_Action item:_ Leaving the pictures aside, restate all of the data exactly.

_Data segment:_
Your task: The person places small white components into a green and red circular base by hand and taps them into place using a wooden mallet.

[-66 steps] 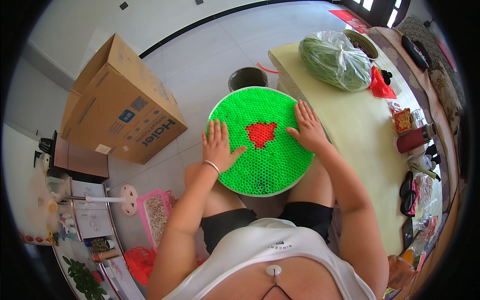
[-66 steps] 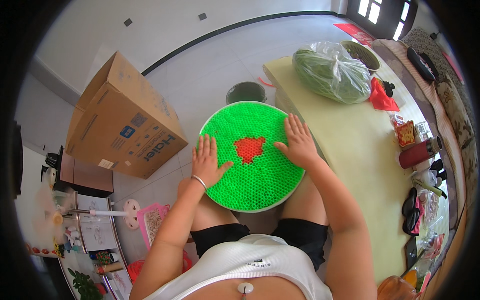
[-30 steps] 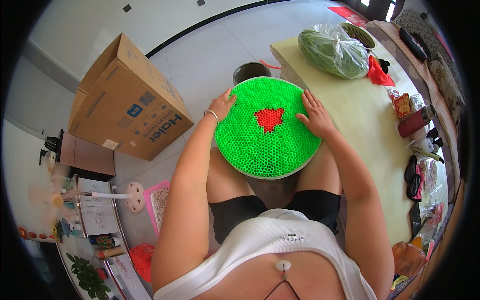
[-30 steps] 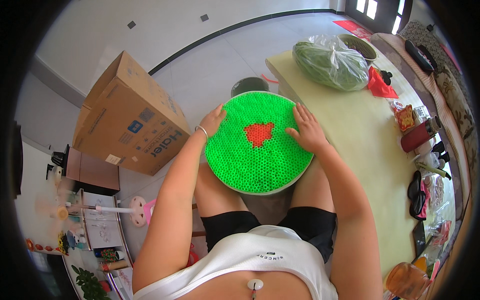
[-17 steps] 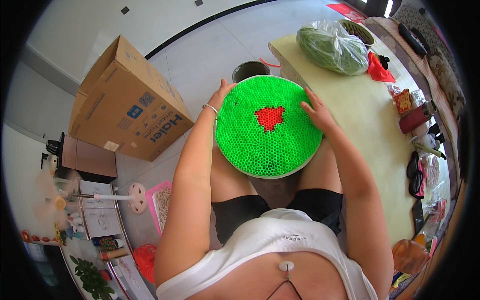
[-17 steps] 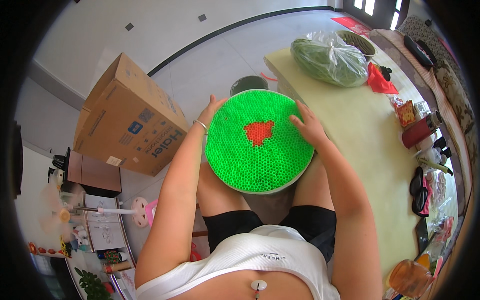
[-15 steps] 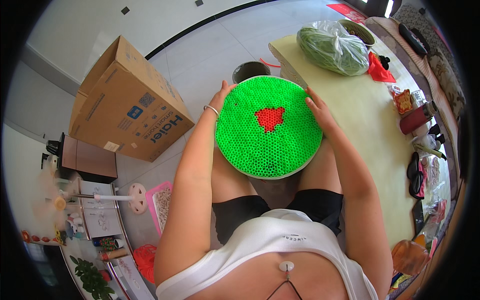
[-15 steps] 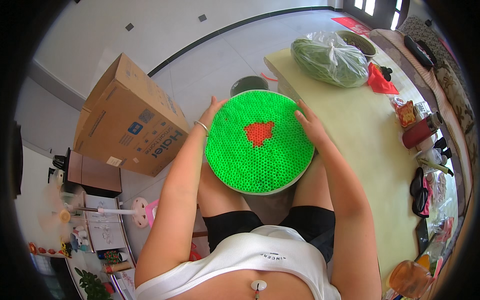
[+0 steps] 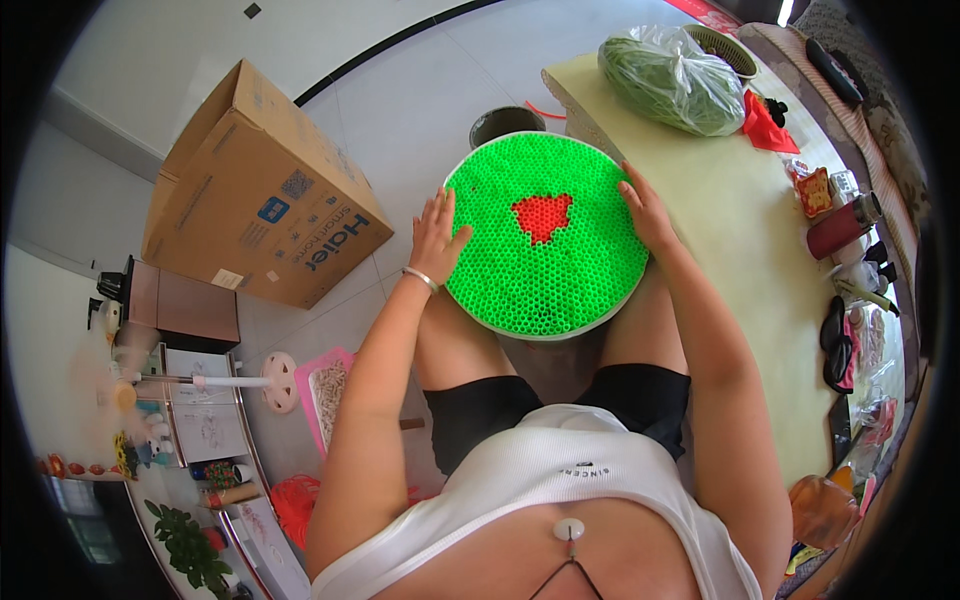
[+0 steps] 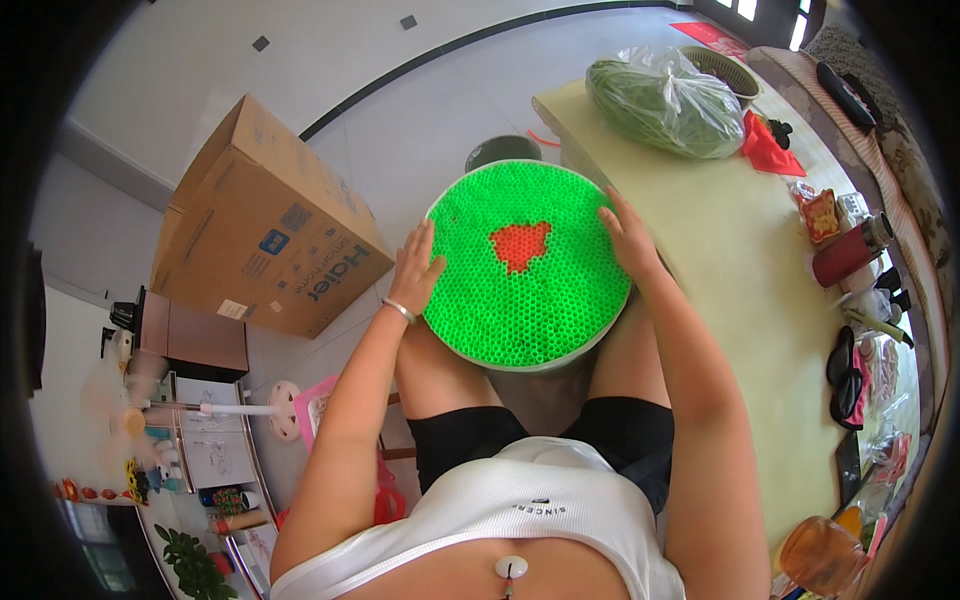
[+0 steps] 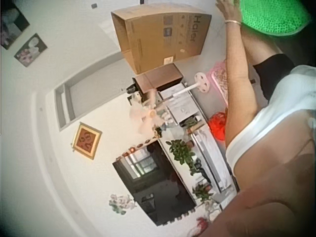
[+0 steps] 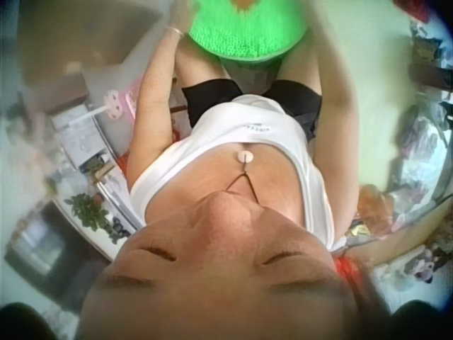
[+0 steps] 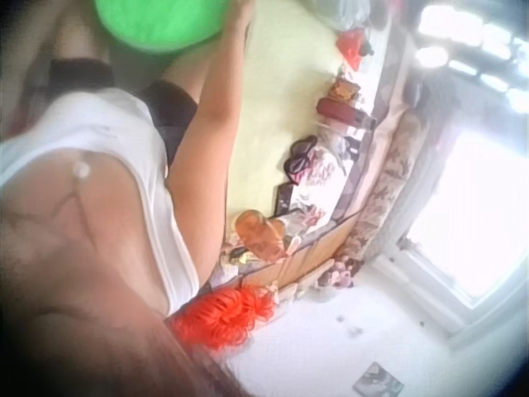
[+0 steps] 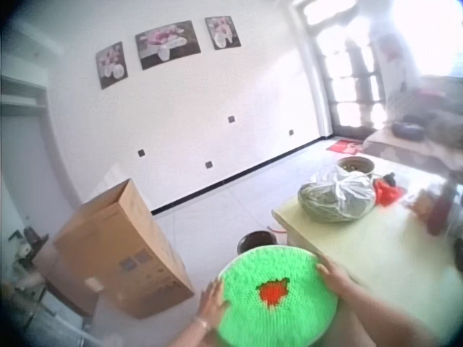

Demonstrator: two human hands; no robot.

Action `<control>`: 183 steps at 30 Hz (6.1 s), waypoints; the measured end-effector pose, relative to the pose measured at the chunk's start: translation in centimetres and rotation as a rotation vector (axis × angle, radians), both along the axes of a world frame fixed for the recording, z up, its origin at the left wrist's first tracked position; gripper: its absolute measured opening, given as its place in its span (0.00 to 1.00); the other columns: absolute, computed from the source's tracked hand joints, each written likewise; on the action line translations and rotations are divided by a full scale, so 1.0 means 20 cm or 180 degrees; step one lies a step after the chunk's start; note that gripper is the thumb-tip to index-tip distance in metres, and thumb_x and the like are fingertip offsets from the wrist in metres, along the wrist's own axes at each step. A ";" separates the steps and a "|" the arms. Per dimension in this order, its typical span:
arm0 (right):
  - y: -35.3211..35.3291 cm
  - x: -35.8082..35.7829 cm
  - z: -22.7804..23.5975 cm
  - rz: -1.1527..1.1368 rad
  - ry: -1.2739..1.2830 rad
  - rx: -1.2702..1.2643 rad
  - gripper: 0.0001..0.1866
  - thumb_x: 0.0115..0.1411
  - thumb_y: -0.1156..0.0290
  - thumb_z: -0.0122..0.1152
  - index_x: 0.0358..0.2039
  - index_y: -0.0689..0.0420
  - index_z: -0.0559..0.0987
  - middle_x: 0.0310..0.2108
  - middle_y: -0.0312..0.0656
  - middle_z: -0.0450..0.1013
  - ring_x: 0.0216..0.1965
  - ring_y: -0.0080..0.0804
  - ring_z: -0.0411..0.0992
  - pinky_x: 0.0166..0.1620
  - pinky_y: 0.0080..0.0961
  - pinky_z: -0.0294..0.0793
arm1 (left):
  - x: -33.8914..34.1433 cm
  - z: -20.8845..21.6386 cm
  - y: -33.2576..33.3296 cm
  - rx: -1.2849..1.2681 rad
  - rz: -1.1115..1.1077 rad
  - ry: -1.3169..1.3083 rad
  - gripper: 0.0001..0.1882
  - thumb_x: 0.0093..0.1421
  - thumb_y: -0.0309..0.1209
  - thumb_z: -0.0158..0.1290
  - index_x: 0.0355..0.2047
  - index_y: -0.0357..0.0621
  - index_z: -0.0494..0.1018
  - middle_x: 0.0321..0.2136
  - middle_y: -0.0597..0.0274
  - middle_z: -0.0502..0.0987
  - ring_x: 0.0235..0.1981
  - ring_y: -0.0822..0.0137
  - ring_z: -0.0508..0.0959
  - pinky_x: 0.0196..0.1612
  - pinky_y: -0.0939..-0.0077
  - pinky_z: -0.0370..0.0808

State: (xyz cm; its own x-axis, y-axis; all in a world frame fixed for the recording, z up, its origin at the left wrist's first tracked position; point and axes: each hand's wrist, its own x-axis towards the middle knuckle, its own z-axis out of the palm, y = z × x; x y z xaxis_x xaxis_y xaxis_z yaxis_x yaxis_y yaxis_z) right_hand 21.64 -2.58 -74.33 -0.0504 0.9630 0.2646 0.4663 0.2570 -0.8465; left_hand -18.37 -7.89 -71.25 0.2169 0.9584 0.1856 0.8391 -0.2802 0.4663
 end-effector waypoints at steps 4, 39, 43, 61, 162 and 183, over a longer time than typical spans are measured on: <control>-0.03 -0.03 0.03 -0.0353 -0.0520 -0.0337 0.34 0.67 0.52 0.51 0.66 0.60 0.59 0.64 0.54 0.61 0.67 0.49 0.57 0.67 0.37 0.55 | 0.05 0.06 -0.06 0.0223 0.0242 0.1123 0.47 0.62 0.66 0.39 0.71 0.47 0.46 0.71 0.47 0.44 0.71 0.45 0.45 0.67 0.35 0.40; -0.82 -0.47 0.35 0.1167 -0.2376 0.0652 0.48 0.59 0.40 0.54 0.67 0.63 0.56 0.70 0.53 0.48 0.72 0.50 0.46 0.70 0.48 0.43 | 0.29 0.19 -0.49 0.0028 -0.0734 0.1478 0.54 0.56 0.72 0.40 0.71 0.46 0.48 0.71 0.47 0.45 0.71 0.46 0.45 0.69 0.40 0.39; -0.68 -0.45 0.35 0.0965 -0.2314 0.0791 0.50 0.57 0.40 0.56 0.67 0.65 0.55 0.69 0.58 0.49 0.71 0.52 0.46 0.70 0.48 0.43 | 0.28 0.19 -0.48 0.0033 -0.0728 0.1451 0.53 0.57 0.72 0.39 0.70 0.45 0.48 0.71 0.46 0.45 0.71 0.46 0.46 0.69 0.40 0.40; 0.14 -0.26 0.36 0.0264 -0.0971 -0.0173 0.33 0.67 0.49 0.48 0.62 0.63 0.65 0.63 0.52 0.63 0.65 0.48 0.59 0.66 0.36 0.57 | 0.07 0.18 0.58 -0.0663 -0.0507 -0.1594 0.42 0.67 0.64 0.33 0.68 0.45 0.55 0.66 0.51 0.61 0.68 0.53 0.58 0.68 0.65 0.54; -2.72 1.43 0.16 -0.4182 0.2534 0.2290 0.38 0.67 0.40 0.44 0.67 0.54 0.58 0.64 0.38 0.60 0.65 0.33 0.57 0.68 0.37 0.52 | -0.39 -0.49 0.37 -0.1958 0.1291 -0.3799 0.45 0.64 0.65 0.39 0.60 0.32 0.65 0.56 0.54 0.70 0.55 0.59 0.71 0.58 0.65 0.68; -0.99 1.14 0.09 -0.2548 0.0311 0.1112 0.54 0.53 0.72 0.71 0.72 0.56 0.44 0.70 0.46 0.48 0.69 0.38 0.52 0.64 0.40 0.64 | -0.52 -0.59 0.40 -0.1677 0.1197 -0.3438 0.41 0.65 0.60 0.44 0.59 0.30 0.66 0.54 0.52 0.72 0.52 0.60 0.73 0.55 0.69 0.71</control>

_Result of the task:_
Your task: The person places small white components into a green and red circular base by hand and taps them into place using a wooden mallet.

[-66 steps] 
[-66 steps] 
[-30 steps] 
[-30 steps] 
[-17 steps] 
[-17 steps] 
[-15 steps] 
[-15 steps] 
[+0 steps] 
[+0 steps] 
[+0 steps] 
[+0 steps] 
[+0 steps] 
[+0 steps] 

Demonstrator: two human hands; no robot.

Action `<control>`: 183 steps at 30 Hz (6.1 s), waypoints; the measured end-effector pose, relative to the pose measured at the chunk's start: translation in centimetres and rotation as a rotation vector (axis × angle, radians), both along the axes of a world frame fixed for the recording, z up, its origin at the left wrist's first tracked position; gripper: its absolute measured opening, given as its place in its span (0.00 to 1.00); the other columns: absolute, computed from the source's tracked hand joints, each written likewise; on the action line translations and rotations are divided by a full scale, so 1.0 means 20 cm or 180 degrees; step one lies a step after the chunk's start; note that gripper is the thumb-tip to index-tip distance in metres, and thumb_x and the like are fingertip offsets from the wrist in metres, along the wrist's own axes at each step. A ";" separates the steps and a "|" the arms. Per dimension in this order, its typical span:
arm0 (right):
  - y: -35.3211..35.3291 cm
  - x: -35.8082..35.7829 cm
  - z: -22.7804..23.5975 cm
  - rz: -1.1527..1.1368 rad
  - ry: -1.2739..1.2830 rad
  - rx: -1.2702..1.2643 rad
  - gripper: 0.0001..0.1866
  - thumb_x: 0.0115..0.1411
  - thumb_y: -0.1156..0.0290
  - thumb_z: -0.0122..0.1152
  - index_x: 0.0358..0.2039
  - index_y: -0.0689..0.0420
  - index_z: -0.0559..0.0987
  - middle_x: 0.0310..0.2108
  - middle_y: -0.0312..0.0656
  - middle_z: -0.0450..0.1013
  - ring_x: 0.0216..0.1965
  - ring_y: -0.0080..0.0804
  - ring_z: -0.0411..0.0992
  - pinky_x: 0.0166..0.1620
  - pinky_y: 0.0080..0.0961
  - pinky_z: -0.0294..0.0793
arm1 (left):
  - x: -33.8914..34.1433 cm
  - z: -20.8845..21.6386 cm
  - y: -33.2576..33.3296 cm
  - rx: -1.2849..1.2681 rad
  - rz: -1.1115..1.1077 rad
  - ry: -1.3169..1.3083 rad
  - gripper: 0.0001..0.1882
  - thumb_x: 0.0093..0.1421
  - thumb_y: -0.0309..0.1209
  - thumb_z: -0.0158..0.1290
  - index_x: 0.0355..0.2047
  - index_y: -0.0357..0.0621
  - index_z: -0.0494..0.1018
  - middle_x: 0.0321..0.2136
  - middle_y: -0.0597..0.0274
  - middle_z: -0.0502..0.0987
  - ring_x: 0.0235..0.1981
  - ring_y: -0.0822..0.0137
  - ring_z: -0.0508..0.0959
  - pinky_x: 0.0196..0.1612
  - pinky_y: -0.0939..-0.0077
  - pinky_z: -0.0370..0.0808

State: (xyz cm; its own x-axis, y-axis; all in a world frame fixed for the recording, z up, its origin at the left wrist's first tracked position; point and axes: each hand's wrist, its own x-axis towards the middle knuckle, its own z-axis out of the palm, y = z × x; x y z xaxis_x xaxis_y xaxis_z yaxis_x yaxis_y yaxis_z) right_hand 21.64 -2.58 -74.33 -0.0504 0.9630 0.2646 0.4663 0.2570 -0.8465; left_hand -18.37 -7.89 -71.25 0.2169 0.9584 0.1856 0.8391 -0.2802 0.4663
 end-effector waypoints at steps 4, 39, 43, 61, 162 and 183, over a longer time than typical spans are measured on: <control>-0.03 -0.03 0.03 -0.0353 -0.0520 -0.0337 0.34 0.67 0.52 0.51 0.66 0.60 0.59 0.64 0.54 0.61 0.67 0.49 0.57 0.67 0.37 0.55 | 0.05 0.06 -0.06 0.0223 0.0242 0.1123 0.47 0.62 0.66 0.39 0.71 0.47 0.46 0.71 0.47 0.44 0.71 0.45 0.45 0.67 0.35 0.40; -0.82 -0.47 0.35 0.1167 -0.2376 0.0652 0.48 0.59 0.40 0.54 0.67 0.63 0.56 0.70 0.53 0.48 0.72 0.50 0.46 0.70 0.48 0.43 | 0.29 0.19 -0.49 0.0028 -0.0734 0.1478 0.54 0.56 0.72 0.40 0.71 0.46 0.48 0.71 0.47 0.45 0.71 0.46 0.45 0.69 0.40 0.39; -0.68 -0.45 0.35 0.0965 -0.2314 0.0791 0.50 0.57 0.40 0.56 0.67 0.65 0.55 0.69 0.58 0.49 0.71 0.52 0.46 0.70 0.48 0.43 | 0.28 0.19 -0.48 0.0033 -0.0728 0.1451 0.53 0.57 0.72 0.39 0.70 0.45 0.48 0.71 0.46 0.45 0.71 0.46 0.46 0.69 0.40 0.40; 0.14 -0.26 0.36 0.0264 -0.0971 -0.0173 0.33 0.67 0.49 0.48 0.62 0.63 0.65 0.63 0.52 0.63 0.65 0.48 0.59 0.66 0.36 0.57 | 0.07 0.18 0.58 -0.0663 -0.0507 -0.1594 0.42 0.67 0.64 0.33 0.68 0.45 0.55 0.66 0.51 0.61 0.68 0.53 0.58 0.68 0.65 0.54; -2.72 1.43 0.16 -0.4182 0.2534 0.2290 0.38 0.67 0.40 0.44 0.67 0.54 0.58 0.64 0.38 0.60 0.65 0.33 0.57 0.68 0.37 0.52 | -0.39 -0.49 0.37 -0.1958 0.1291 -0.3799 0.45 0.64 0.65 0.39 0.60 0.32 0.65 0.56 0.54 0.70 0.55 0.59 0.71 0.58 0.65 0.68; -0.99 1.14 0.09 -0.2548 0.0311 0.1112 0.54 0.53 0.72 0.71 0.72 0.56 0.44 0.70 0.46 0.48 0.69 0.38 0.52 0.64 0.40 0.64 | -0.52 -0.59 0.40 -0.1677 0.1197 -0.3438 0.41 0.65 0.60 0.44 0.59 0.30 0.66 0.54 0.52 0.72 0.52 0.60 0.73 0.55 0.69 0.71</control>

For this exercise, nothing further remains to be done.